Before you can vote, you need to register. Please log in or create an account.
Vehicle: Car: Tire: Appearance
XY Graphpaper Tyres   (+4, -1)  [vote for, against]

If you printed a regular XY square graph paper style pattern unto car tyres, then any variations in the otherwise regular geometry of the rubber would become visually obvious very quickly. Ink sensitive to ultraviolet light could be used to add greater impact.

I'm posting this idea because one of my car tyres developed a dangerous low level distortion along the length of one of its walls, and it was only apparent on close inspection with the tyre completely removed.
-- xenzag, Nov 19 2017

Do you mean on the sidewall or the tread?
-- MaxwellBuchanan, Nov 19 2017


Walls.
-- xenzag, Nov 19 2017


Wouldn't it be more r-theta than XY?
-- nineteenthly, Nov 19 2017


This might help to elucidate why tyres only go flat on the bottom.
-- MaxwellBuchanan, Nov 19 2017


I thought about how the treads of tires could be replaced with a different rubber shape to make advertising images and messages like "ORT saves lives."
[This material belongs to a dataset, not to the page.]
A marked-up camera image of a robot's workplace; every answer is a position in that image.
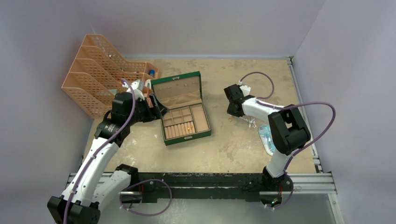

Aside from the offroaders this might work well in the developing world where they have more dirt roads
-- beanangel, Nov 19 2017


Tires need to become more space-efficient. If you could convince the air to only stay at the bottom, that would clearly save a good deal of room
-- RayfordSteele, Nov 19 2017


//unto// into, on to, to, until

So is it, unseen till the problem arises or is it a visible reference that warps?

The second, on white walled tires, with velocity, could be altered to be trippy.
-- wjt, Nov 21 2017


//unto// into, on to, to, until. Look up "unto". The distortion of a regular grid makes any aberration clearly visible.
-- xenzag, Nov 21 2017


People aren't going to like the aesthetics which is the usual case with safety. There must be a cool rotational optical illusion that doesn't work if the tire is dangerous. Invisible ink would be better because it could be used for all tires.

Wasn't someone working on bleeding materials to show fracture damage.